UNCASVILLE — Mohegan Medicine Woman Melissa Tantaquidgeon Zobel, an award-winning writer with several novels and works of nonfiction under her belt, understands the power of telling stories.
After all, Tantaquidgeon Zobel, who also serves as the tribe's official historian, comes from a long line of female storytellers.
A very long line.
Her great aunt and mentor was noted Mohegan Medicine Woman Gladys Tantaquidgeon, whose mentor was Fidelia Hoscott Fielding, whose grandmother was Martha Uncas, the Mohegan matriarch born in 1761.
Gladys, she explained recently in a telephone interview from her office in Uncasville, taught her well about the importance of stories and their role in Mohegan tradition.
"I guess I always knew about the responsibility of a storyteller," said Tantaquidgeon Zobel, whose 2000 biography of her great aunt, "Medicine Trail: The Life and Lessons of Gladys Tantaquidgeon," has been praised for being a "major contribution to anthropology, history, theology, women's studies, and Native American studies." "Stories have been very important all throughout my life."
These days, it's Tantaquidgeon Zobel's story of Gladys' mentor, Fidelia "Flying Bird" Fielding, the woman who was born in 1827 and "kept important stories" of her tribe, that's been drawing oceans of accolades these days.
The story, "Flying Bird’s Diary," has won dozens of awards around the globe and right here in New England. As a play, it was a finalist in the National Playwrights Conference at the Eugene O’Neill Theater Center in Waterford, as a screenplay, it won the Rhode Island Film Festival's "Grand Prize in the RI Spotlight on New England" category and earned the "Grand Jury Prize in the Screenplay Competition" at the Mystic Film Festival last fall.
A table read of "Flying Bird’s Diary" is currently in the works and is scheduled to be presented sometime this winter.
Fielding, according to Tantaquidgeon Zobel, not only passed along many Mohegan traditions to Gladys — a 10th-generation descendant of the Mohegan chief Uncas who died in 2005 at the age of 106 — but she preserved the Mohegan Pequot language. She was known to have conversed with her grandmother, Martha Uncas, in their native dialect.
She was an overarching figure, a "rebel and a radical," Tantaquidgeon Zobel said, and a strong matriarchal leader who is thought to be the last speaker of the language, even though speaking her native tongue came with a price.
"She was beaten in school for speaking the language," she said. "And she was not particularly popular either — even in her own tribe."
"She and Gladys were cut from the same cloth," Tantaquidgeon Zobel said. Gladys, who has a long and impressive list of contributions, fought for social justice and helped found the Tantaquidgeon Indian Museum, among other things, and kept personal records of correspondence regarding Mohegan births, graduations, marriages and deaths, which were critical to proving the Mohegan case for Federal Recognition in 1994.

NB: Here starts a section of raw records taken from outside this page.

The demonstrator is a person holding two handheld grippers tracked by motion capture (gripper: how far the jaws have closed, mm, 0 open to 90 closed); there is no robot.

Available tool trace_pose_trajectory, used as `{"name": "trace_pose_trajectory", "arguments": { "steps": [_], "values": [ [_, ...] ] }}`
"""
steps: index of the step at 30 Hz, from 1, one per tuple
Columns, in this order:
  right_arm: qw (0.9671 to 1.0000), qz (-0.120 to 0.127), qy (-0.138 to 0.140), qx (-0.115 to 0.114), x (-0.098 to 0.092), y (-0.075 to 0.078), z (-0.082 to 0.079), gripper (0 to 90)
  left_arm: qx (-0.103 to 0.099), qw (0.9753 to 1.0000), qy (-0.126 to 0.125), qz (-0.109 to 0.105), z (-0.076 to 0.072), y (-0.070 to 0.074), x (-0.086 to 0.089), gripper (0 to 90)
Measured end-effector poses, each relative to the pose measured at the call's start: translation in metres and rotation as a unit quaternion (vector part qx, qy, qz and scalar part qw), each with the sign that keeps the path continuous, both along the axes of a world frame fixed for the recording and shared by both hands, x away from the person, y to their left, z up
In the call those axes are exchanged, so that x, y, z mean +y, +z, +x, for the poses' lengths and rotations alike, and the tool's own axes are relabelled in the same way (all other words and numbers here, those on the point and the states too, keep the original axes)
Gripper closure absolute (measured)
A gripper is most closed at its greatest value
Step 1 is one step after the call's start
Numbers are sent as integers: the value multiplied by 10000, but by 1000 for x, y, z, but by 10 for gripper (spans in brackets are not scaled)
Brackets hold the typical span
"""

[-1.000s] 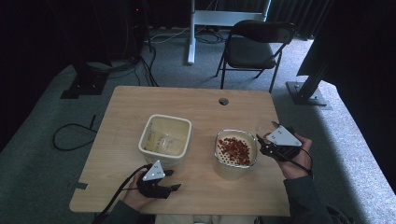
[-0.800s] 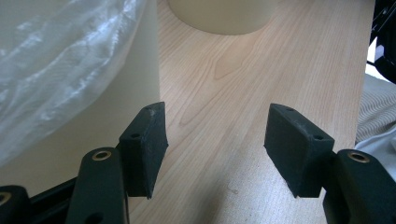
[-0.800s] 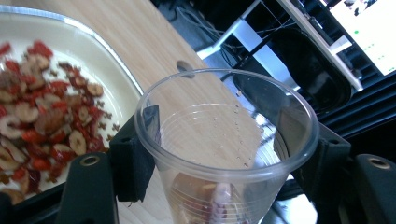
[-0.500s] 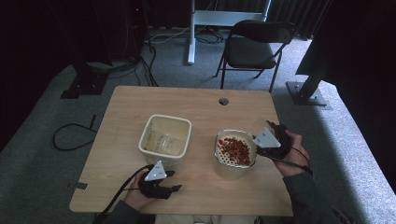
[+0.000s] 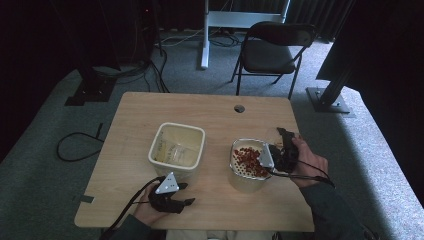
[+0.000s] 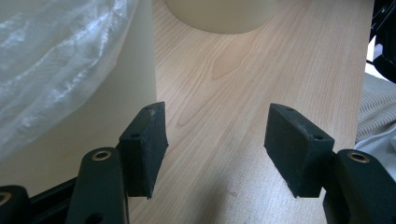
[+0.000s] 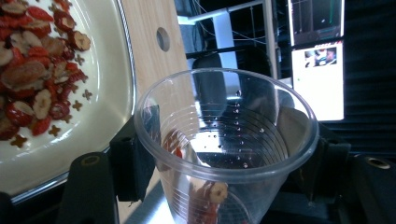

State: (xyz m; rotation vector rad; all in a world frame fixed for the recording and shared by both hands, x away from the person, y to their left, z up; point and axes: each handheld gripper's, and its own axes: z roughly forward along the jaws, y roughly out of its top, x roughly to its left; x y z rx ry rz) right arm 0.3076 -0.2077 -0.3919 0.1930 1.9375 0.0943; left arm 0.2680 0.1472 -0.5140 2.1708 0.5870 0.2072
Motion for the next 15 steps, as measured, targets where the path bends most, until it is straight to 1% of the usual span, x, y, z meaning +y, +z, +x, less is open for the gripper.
{"name": "trace_pose_trajectory", "arguments": {
  "steps": [2,5,10,15],
  "values": [
    [9996,-239,27,-120,3,-1,-1,317,5,10000,-1,3,0,0,0,396],
    [9981,-577,103,-208,6,-1,-3,317,7,10000,-9,7,0,0,0,397],
    [9954,-875,193,-349,10,-1,-6,317,0,10000,-9,0,0,0,0,397],
    [9911,-1205,305,-477,16,-3,-10,317,5,10000,-4,-1,0,0,0,397]
  ]
}}
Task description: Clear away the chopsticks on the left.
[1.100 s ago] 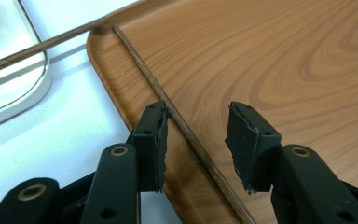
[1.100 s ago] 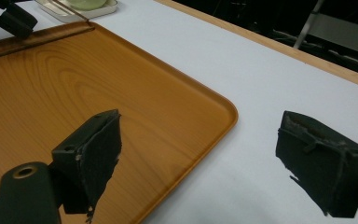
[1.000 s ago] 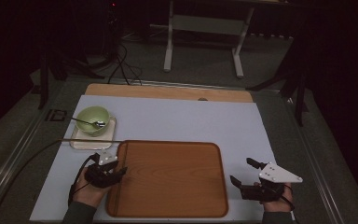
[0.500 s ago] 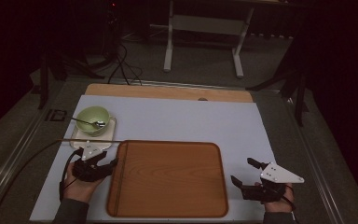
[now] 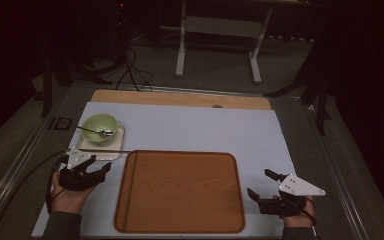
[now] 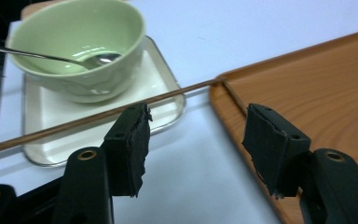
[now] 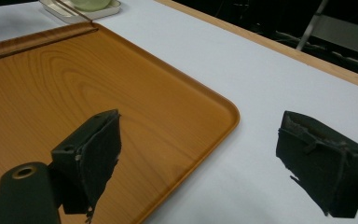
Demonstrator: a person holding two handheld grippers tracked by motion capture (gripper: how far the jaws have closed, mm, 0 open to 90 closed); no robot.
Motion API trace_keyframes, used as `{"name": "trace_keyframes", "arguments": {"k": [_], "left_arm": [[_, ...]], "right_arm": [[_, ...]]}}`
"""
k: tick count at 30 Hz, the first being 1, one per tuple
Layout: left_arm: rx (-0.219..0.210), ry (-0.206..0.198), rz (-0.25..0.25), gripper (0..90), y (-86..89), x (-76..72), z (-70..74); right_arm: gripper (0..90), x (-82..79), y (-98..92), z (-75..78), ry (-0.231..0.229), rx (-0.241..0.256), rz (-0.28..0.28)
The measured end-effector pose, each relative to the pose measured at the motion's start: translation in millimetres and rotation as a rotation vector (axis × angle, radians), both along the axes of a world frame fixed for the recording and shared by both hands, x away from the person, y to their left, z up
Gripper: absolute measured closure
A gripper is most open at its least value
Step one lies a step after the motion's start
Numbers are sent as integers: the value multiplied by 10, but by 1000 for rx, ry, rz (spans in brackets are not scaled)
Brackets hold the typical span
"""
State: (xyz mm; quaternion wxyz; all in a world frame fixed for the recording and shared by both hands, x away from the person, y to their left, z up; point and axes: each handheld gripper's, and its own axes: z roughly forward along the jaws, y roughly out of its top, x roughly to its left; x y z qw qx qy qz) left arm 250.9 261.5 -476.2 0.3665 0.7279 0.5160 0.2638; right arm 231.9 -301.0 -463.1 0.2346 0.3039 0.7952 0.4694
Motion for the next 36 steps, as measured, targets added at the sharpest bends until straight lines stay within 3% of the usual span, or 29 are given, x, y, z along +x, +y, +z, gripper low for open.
{"name": "trace_keyframes", "arguments": {"k": [2,10,17,22,27,36], "left_arm": [[0,0,0,407,0,0,0],[-70,8,55,357,159,122,-71],[-30,7,72,316,233,236,-70],[11,32,96,237,284,336,-137],[47,42,93,213,306,414,-164],[36,50,80,244,419,628,-198]], "right_arm": [[133,0,1,0,0,0,0],[133,3,4,-11,9,13,-7],[133,6,4,-17,9,9,-7],[134,1,1,-17,10,14,-11],[134,8,6,-22,13,7,-9],[134,10,10,-24,14,9,-7]]}}
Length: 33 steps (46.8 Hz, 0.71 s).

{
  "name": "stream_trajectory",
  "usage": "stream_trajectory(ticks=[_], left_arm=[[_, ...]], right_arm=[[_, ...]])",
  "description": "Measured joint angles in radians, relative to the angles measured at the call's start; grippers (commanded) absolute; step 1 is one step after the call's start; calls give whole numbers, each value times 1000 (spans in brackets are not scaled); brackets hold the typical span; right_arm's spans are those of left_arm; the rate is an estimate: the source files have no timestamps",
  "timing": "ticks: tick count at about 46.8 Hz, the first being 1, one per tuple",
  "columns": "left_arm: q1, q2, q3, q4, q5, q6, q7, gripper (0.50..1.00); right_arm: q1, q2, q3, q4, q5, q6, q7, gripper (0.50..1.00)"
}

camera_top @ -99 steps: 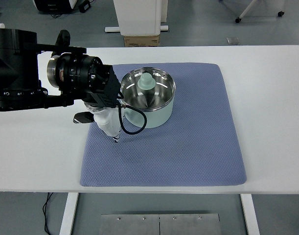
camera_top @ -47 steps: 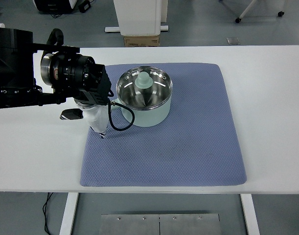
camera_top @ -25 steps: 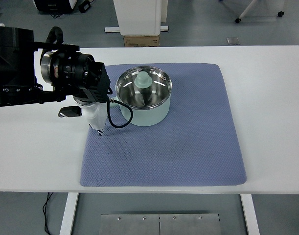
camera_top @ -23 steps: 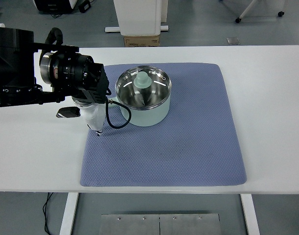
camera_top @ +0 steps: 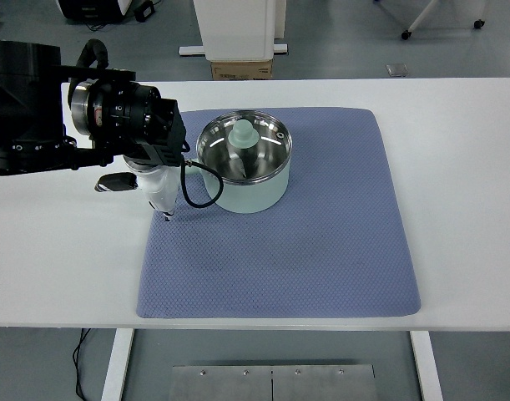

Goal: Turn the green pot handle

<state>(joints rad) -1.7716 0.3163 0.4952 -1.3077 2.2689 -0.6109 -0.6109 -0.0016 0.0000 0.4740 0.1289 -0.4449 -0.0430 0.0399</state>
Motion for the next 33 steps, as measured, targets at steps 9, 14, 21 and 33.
stream_trajectory(ticks=[9, 14, 21, 33], left_arm=[[0, -6, 1, 11, 0, 0, 0, 1000], [-1, -8, 19, 12, 0, 0, 0, 1000], [-1, -8, 38, 16, 0, 0, 0, 1000], [-6, -23, 50, 51, 0, 0, 0, 1000]], right_arm=[[0, 0, 0, 0, 0, 0, 0, 1000], [0, 0, 0, 0, 0, 0, 0, 1000], [0, 0, 0, 0, 0, 0, 0, 1000], [0, 0, 0, 0, 0, 0, 0, 1000]])
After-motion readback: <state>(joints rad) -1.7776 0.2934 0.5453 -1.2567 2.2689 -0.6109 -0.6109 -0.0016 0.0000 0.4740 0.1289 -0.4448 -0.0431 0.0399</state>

Flying Bird also kept diaries — four of them returned to the Mohegans from Cornell University in 2020 — that are now being used in the reconstruction of the Mohegan and other related Indian languages and the topic of Tantaquidgeon Zobel's screenplay.

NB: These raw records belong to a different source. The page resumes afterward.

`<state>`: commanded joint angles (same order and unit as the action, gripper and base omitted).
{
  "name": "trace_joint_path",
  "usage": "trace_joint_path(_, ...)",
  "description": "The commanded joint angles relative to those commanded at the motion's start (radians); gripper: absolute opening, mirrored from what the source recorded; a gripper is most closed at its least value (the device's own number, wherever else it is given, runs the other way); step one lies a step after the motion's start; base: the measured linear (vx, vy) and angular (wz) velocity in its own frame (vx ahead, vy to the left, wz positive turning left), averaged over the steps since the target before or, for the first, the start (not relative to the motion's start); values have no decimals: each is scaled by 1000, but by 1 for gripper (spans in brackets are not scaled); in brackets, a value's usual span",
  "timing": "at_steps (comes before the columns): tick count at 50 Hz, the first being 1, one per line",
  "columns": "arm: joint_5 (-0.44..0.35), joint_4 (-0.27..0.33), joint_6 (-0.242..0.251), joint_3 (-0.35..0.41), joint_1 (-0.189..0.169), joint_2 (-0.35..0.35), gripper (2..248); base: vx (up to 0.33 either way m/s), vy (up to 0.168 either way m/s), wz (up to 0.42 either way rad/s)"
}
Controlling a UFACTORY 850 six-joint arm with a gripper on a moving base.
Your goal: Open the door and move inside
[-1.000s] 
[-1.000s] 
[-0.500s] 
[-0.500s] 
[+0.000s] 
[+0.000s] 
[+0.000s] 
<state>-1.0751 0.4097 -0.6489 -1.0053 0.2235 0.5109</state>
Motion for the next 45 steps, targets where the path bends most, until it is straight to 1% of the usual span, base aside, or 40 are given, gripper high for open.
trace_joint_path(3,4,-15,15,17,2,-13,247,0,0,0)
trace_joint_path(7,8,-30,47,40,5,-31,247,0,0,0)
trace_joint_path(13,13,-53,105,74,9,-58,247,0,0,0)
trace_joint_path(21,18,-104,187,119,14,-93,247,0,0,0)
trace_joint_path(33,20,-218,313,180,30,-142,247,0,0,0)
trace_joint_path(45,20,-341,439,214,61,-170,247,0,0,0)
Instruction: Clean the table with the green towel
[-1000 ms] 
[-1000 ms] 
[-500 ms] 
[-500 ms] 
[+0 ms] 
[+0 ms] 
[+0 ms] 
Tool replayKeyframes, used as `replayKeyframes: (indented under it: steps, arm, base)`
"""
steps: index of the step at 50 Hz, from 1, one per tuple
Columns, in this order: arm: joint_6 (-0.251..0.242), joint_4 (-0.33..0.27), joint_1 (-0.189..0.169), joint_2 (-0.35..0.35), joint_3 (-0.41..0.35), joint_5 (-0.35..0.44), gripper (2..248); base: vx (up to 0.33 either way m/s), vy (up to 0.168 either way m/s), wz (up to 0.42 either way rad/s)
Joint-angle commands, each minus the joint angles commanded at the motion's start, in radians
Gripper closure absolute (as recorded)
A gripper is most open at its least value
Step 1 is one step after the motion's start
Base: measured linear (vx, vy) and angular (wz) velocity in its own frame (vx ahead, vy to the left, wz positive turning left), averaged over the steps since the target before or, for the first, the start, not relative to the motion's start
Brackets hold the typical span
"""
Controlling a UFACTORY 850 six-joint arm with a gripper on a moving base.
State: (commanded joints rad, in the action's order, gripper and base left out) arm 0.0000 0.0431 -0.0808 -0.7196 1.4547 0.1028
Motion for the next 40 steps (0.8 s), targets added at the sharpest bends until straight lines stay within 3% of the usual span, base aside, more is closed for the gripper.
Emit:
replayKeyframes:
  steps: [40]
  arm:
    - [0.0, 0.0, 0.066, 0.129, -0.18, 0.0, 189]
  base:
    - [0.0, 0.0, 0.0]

The diaries were lost, Tantaquidgeon Zobel said, but they were found.
In November 2020, James Quinn, the Mohegan Tribe’s historic preservation officer, traveled to Ithaca, New York, to retrieve the diaries from Cornell.

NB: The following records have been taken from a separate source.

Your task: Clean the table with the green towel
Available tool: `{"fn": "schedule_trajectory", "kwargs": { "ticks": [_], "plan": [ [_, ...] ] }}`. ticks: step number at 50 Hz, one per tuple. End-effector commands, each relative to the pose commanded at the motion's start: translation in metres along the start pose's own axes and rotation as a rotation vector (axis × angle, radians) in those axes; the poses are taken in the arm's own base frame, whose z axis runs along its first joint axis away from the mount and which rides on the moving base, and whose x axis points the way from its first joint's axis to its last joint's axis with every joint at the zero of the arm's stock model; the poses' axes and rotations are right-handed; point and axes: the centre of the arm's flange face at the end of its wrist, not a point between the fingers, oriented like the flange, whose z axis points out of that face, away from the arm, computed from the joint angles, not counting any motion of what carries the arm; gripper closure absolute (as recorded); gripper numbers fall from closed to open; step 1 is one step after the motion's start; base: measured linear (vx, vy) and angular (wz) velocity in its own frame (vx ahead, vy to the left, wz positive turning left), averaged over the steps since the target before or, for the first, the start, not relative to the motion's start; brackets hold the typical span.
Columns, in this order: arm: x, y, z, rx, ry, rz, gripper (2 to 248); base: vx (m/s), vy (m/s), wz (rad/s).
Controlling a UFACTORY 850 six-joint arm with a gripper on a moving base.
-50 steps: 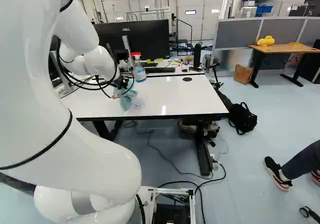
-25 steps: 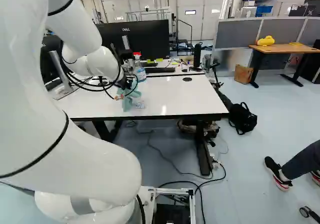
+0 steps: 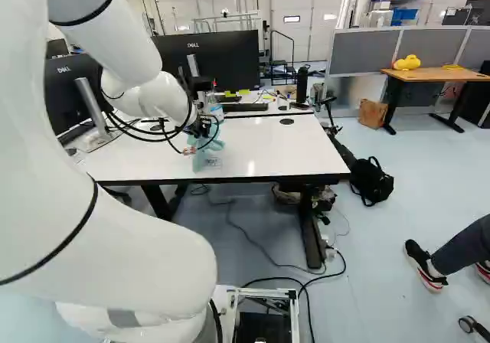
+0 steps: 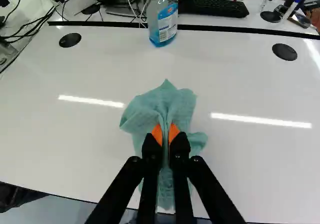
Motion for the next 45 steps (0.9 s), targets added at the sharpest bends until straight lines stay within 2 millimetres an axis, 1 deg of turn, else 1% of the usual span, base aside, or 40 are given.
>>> {"fn": "schedule_trajectory", "kwargs": {
  "ticks": [14, 45],
  "plan": [
    [-0.0027, 0.0103, -0.0026, -0.019, 0.002, 0.018, 215, 0.0, 0.0, 0.0],
    [-0.0059, 0.0102, -0.0026, -0.019, -0.034, 0.019, 215, 0.0, 0.0, 0.0]
  ]
}}
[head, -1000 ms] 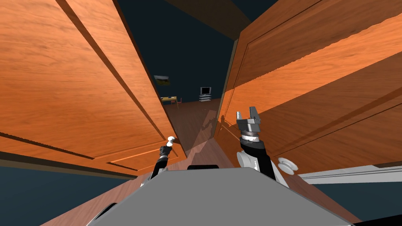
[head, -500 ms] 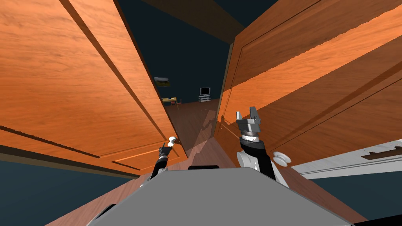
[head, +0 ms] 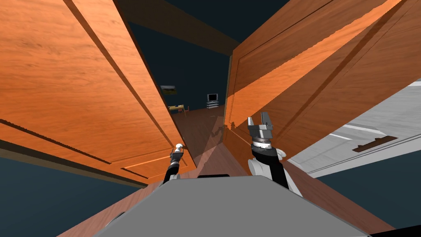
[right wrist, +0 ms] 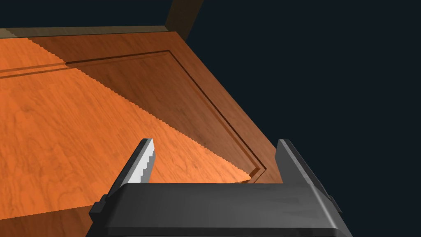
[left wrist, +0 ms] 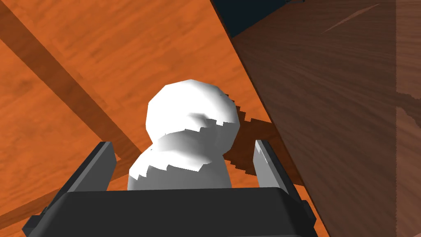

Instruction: Pull the door open

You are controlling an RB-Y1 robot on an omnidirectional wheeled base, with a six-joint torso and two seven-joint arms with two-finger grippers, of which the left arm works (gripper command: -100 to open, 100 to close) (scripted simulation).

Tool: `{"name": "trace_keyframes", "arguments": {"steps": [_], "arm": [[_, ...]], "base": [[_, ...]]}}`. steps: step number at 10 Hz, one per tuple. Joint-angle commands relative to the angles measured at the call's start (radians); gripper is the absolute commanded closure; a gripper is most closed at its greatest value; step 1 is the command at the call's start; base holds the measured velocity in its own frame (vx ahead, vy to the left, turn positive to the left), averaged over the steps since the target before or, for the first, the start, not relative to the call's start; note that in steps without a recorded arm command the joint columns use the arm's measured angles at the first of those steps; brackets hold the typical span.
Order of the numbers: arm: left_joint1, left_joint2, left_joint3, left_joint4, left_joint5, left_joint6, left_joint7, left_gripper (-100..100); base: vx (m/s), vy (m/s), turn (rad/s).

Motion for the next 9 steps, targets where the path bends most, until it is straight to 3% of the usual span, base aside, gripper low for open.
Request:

"We believe that these papers coming home is really Fidelia coming home to us," Lynn Malerba, the Mohegans’ ceremonial chief, said during a ceremony recorded on YouTube youtu.be/1PhNo5yHClU.
Stories can fall in and out of fashion, Tantaquidgeon Zobel said, but they often come to life at the exact time they are supposed to — the exact time they are meant to be told and meant to be shared.
Now, she said, seems to be the right time to bring Flying Bird "into the hearts and minds" of the people of today.
Her story has been resonating not only with Native people, but with people all over the world, Tantaquidgeon Zobel said.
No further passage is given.